# PROMPT
Below this line is the material. Write out only its lines from the one containing "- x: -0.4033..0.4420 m" through the one containing "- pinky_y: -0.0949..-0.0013", both kept, exactly.

━━ SUPPLIED DATA ━━

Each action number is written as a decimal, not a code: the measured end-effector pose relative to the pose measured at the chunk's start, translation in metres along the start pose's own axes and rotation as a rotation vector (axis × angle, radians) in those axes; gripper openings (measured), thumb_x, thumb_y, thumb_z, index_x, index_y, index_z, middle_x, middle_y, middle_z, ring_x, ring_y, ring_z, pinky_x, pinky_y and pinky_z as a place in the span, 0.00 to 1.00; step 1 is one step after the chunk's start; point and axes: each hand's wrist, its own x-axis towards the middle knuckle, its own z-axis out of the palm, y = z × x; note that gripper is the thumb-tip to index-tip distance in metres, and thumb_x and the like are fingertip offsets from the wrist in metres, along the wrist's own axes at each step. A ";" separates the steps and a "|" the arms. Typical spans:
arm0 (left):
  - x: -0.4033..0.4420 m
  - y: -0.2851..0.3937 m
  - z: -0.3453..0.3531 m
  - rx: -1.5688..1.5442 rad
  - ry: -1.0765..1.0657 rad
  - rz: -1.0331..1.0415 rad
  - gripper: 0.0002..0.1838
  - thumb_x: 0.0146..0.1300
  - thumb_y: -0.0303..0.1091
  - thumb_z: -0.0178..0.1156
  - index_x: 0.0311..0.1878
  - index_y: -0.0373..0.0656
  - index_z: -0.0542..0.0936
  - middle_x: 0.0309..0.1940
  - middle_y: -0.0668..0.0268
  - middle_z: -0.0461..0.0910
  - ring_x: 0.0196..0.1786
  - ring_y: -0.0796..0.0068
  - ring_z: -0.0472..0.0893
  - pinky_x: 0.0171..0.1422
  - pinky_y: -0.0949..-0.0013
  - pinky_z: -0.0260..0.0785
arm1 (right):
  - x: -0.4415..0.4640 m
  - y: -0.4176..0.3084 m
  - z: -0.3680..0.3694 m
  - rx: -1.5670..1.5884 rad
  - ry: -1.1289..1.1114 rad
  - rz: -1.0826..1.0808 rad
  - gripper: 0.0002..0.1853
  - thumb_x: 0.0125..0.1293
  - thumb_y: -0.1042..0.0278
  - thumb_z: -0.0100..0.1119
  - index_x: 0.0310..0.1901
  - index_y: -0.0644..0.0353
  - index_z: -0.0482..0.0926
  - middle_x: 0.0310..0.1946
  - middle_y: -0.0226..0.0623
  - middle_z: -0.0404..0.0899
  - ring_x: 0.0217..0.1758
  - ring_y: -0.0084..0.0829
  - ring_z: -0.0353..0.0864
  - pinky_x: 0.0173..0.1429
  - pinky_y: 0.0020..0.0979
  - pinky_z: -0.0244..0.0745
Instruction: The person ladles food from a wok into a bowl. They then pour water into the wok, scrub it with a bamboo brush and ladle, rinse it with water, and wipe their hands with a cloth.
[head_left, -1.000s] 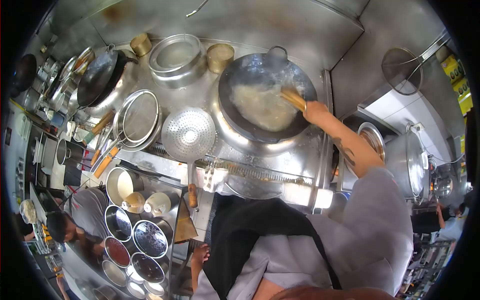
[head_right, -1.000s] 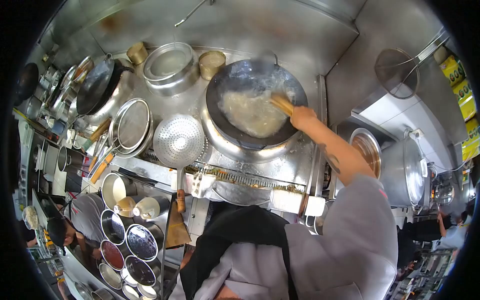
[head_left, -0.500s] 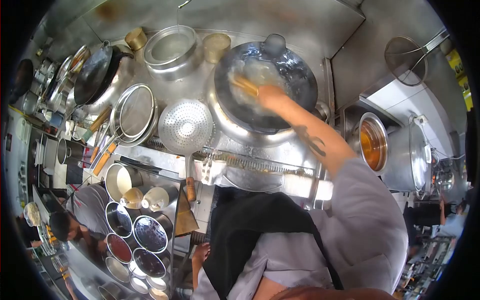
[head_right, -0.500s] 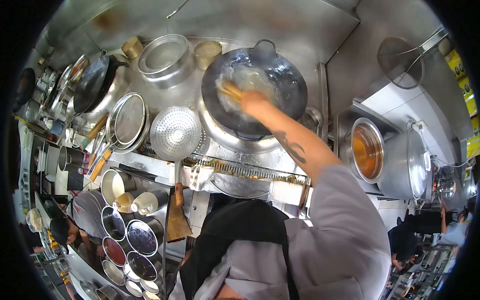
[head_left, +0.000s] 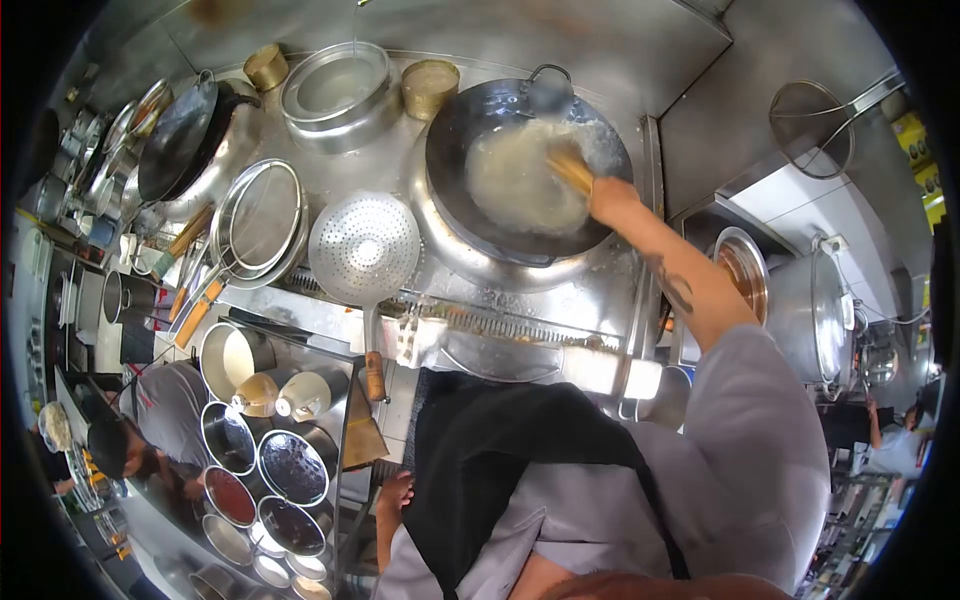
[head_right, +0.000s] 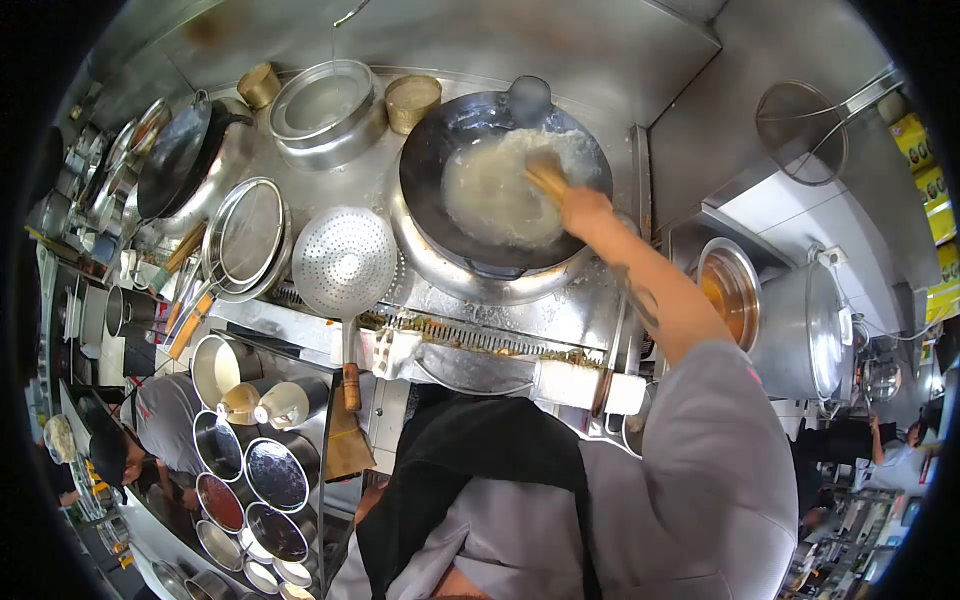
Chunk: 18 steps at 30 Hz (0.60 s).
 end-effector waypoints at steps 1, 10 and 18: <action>0.002 0.003 -0.006 0.002 0.004 0.007 0.19 0.64 0.38 0.56 0.58 0.51 0.76 0.32 0.74 0.76 0.26 0.80 0.74 0.31 0.69 0.67 | -0.020 -0.004 0.002 -0.018 -0.015 -0.045 0.17 0.57 0.59 0.57 0.41 0.63 0.82 0.38 0.53 0.83 0.44 0.49 0.83 0.50 0.45 0.78; 0.019 -0.055 0.002 -0.243 0.005 -0.215 0.19 0.63 0.39 0.59 0.57 0.51 0.77 0.31 0.72 0.77 0.25 0.80 0.74 0.28 0.69 0.67 | -0.042 0.028 -0.029 -0.030 -0.056 0.124 0.17 0.60 0.60 0.55 0.46 0.60 0.82 0.43 0.50 0.82 0.48 0.47 0.82 0.54 0.44 0.77; -0.043 0.031 -0.014 0.395 0.165 0.158 0.19 0.58 0.42 0.62 0.50 0.43 0.81 0.34 0.53 0.83 0.31 0.63 0.83 0.33 0.62 0.73 | 0.064 -0.032 -0.039 0.107 0.008 0.077 0.16 0.58 0.59 0.56 0.44 0.58 0.83 0.44 0.47 0.83 0.48 0.47 0.83 0.52 0.43 0.77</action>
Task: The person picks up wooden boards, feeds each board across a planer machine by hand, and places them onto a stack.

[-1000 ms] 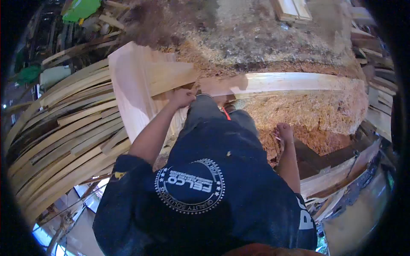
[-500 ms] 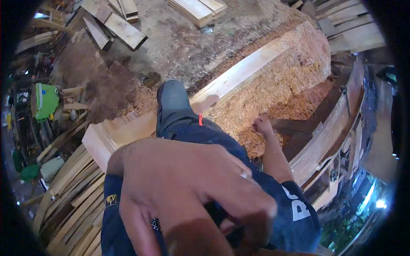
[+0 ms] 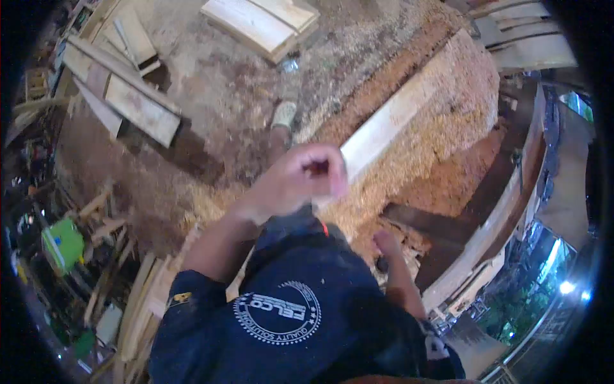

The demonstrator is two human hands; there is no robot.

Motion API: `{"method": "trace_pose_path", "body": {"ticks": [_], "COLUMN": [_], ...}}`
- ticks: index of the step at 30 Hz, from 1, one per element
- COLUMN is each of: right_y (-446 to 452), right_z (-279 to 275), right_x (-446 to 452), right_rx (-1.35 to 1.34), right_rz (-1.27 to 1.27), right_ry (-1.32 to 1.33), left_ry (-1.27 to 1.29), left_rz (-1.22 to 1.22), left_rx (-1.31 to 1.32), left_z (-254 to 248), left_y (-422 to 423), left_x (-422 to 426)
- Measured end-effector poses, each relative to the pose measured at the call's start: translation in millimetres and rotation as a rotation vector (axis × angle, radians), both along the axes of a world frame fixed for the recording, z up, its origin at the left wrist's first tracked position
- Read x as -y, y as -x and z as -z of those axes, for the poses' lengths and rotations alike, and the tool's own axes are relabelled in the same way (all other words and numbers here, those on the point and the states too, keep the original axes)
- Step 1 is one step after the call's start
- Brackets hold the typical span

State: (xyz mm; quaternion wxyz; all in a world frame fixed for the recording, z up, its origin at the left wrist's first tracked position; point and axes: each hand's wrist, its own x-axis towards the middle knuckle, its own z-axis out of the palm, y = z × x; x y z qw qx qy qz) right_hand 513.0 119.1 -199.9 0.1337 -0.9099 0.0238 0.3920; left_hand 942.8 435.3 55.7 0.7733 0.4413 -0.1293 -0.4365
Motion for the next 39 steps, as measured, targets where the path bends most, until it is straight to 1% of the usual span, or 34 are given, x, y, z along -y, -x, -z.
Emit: {"method": "trace_pose_path", "body": {"ticks": [1,2,3,4,5,6,8,11,12,14,16,17,18,19,22,25,26,29,31,32,34,36,38,39], "right_y": [-34,-78,-114,-150,-189,-229,-330,-388,-398,-409,-384,-384,-385,-394,-412,-421,-427,-446,-452,-455,-463,-467,-477,-472], "right_z": [-14,-40,-45,-53,-61,-71,-90,-76,-67,-62,-55,-56,-60,-62,-68,-69,-67,-60,-55,-51,-39,-31,-24,-20], "right_x": [-8,-13,-22,-32,-39,-49,-75,-80,-78,-73,-63,-61,-59,-59,-53,-46,-42,-34,-26,-24,-18,-11,-9,-5], "right_rx": [-0.008,-0.001,-0.081,-0.186,-0.253,-0.311,-0.297,-0.397,-0.429,-0.505,-0.560,-0.583,-0.610,-0.642,-0.702,-0.702,-0.698,-0.694,-0.688,-0.692,-0.689,-0.652,-0.595,-0.571], "right_rz": [0.115,-0.154,-0.010,0.249,0.454,0.651,1.025,1.446,1.408,1.339,1.401,1.432,1.434,1.447,1.479,1.512,1.520,1.541,1.557,1.526,1.455,1.445,1.438,1.454], "right_ry": [0.013,0.171,0.103,0.019,-0.043,-0.103,-0.298,-0.397,-0.348,-0.239,-0.229,-0.223,-0.160,-0.120,-0.033,-0.030,-0.035,-0.041,-0.070,-0.068,-0.069,-0.119,-0.153,-0.191], "left_ry": [-0.192,-0.283,-0.384,-0.515,-0.644,-0.643,-0.641,-0.659,-0.692,-0.630,-0.653,-0.664,-0.678,-0.689,-0.733,-0.470,-0.452,-0.506,-0.515,-0.517,-0.521,-0.509,-0.491,-0.520], "left_rz": [-0.033,-0.096,-0.164,-0.181,-0.204,-0.264,-0.376,-0.614,-0.562,-0.606,-0.563,-0.561,-0.562,-0.566,-0.697,-0.840,-0.908,-0.926,-0.926,-0.928,-0.935,-0.936,-0.926,-0.961], "left_rx": [-0.109,-0.224,-0.360,-0.456,-0.547,-0.620,-0.727,-0.783,-0.726,-0.655,-0.671,-0.746,-0.820,-0.886,-1.094,-1.075,-1.028,-1.038,-1.119,-1.156,-1.141,-1.128,-1.114,-1.051], "left_z": [74,157,233,296,351,397,475,566,592,623,658,674,687,696,681,753,757,757,756,755,753,763,762,760], "left_y": [-45,-88,-124,-160,-194,-221,-282,-355,-374,-403,-430,-436,-441,-446,-464,-459,-463,-473,-474,-474,-472,-468,-475,-471], "left_x": [6,12,13,10,10,11,9,19,19,31,47,56,63,69,89,85,86,81,76,74,70,69,65,69]}}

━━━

# WRITTEN ANSWER
  - x: -0.4033..0.4420 m
  - y: -0.2851..0.3937 m
  - z: -0.3453..0.3531 m
  - rx: -1.5688..1.5442 rad
  - ry: -1.0765..1.0657 rad
  - rz: -1.0331..1.0415 rad
  - gripper: 0.0002..0.1838
  - thumb_x: 0.0146..0.1300
  - thumb_y: -0.0303..0.1091
  - thumb_z: -0.0178..0.1156
  - index_x: 0.0311..0.1878
  - index_y: -0.0373..0.0656
  - index_z: -0.0542..0.0936
  - middle_x: 0.0309..0.1940
  - middle_y: -0.0668..0.0268
  - middle_z: -0.0461..0.0910
  - ring_x: 0.0196..0.1786
  - ring_y: -0.0796..0.0068
  - ring_z: -0.0472..0.0893
  - pinky_x: 0.0171..0.1422
  - pinky_y: -0.0949..-0.0013

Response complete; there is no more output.